Choosing the right insurance depends not only on the route, but mainly on the type of goods. Understanding this difference allows freight forwarders, exporters and importers to avoid gaps in coverage, economic losses and unnecessary conflicts. In this guide we explain how to choose the right insurance according to the type of goods, and why a bad decision can be much more costly than the insurance itself.
Each type of merchandise has a different behavior against:
Shocks and vibrations
Handling during loading and unloading
Temperature changes
Transit times
Storage conditions
A load that withstands an impact may not withstand a thermal variation. Another may withstand handling, but not a delay. This is why insurance must be adapted to the goods, not the other way around. Even if the goods are not delicate, the risk is there, and it often manifests itself in less obvious but just as costly ways.

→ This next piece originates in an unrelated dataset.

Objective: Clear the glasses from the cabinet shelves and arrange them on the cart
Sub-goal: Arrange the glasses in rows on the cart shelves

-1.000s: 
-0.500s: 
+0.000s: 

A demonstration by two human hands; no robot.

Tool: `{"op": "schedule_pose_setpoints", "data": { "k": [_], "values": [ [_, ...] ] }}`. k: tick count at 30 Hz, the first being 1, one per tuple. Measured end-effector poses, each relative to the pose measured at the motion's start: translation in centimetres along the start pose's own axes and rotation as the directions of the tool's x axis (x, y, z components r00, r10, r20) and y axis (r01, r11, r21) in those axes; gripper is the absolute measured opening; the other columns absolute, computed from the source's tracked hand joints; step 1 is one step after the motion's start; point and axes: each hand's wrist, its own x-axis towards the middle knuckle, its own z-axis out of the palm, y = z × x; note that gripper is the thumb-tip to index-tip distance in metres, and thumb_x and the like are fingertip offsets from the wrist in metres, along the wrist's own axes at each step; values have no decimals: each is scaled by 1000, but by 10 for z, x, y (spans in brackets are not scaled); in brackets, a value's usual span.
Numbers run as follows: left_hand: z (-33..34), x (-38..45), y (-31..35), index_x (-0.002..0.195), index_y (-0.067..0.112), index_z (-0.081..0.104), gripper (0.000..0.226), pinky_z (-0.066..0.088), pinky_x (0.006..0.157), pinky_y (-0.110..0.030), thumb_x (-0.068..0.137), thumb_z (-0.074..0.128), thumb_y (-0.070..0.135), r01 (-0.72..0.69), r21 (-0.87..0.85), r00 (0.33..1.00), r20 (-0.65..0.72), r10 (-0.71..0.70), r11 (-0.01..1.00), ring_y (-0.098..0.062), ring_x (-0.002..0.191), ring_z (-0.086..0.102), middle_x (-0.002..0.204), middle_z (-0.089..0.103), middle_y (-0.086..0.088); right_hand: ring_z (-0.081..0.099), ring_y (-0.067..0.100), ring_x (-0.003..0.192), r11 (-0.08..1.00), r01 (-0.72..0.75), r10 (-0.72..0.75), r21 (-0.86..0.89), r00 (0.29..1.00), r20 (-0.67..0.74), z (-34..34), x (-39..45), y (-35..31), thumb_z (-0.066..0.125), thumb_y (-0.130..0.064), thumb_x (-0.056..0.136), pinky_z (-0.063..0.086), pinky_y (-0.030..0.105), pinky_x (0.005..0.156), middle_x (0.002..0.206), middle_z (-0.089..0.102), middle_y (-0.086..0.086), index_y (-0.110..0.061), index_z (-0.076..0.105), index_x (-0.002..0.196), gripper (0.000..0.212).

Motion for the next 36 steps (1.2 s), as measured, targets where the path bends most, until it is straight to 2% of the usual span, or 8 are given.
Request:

General merchandise is often perceived as low risk, simply because it is not fragile, dangerous or oversized. However, this perception is one of the main reasons why unanticipated losses occur. Just because a commodity is considered "general" does not mean that it is exempt from theft, accidents, handling damage or unforeseen events during transport.
In practice, most general cargo claims are not total losses, but partial damage occurring during loading, transshipment, stowage or unloading. Blows, crushing, humidity or mishandling may affect only a part of the goods, but enough to generate a significant economic impact. When the insurance does not contemplate this type of scenarios, the client ends up assuming costs that were not foreseen.
Fragile goods require a different approach. In this type of cargo, a seemingly minor event can render the product completely useless. A bump during handling, prolonged vibration on the road or improper stowage can turn a "successful" delivery into a total loss from a commercial point of view.
Unlike other goods, the issue is often not whether or not a loss occurs, but how the damage manifests itself. Many times the goods arrive at destination, but cannot be marketed, used or installed. When insurance is not aligned with this reality, the customer discovers too late that the damage is not covered as expected.
This type of merchandise requires a correct prior classification and a conscious decision on the level of protection. Treating fragile goods as if they were general merchandise is one of the most common mistakes in international trade and one of the main sources of subsequent disputes between the parties.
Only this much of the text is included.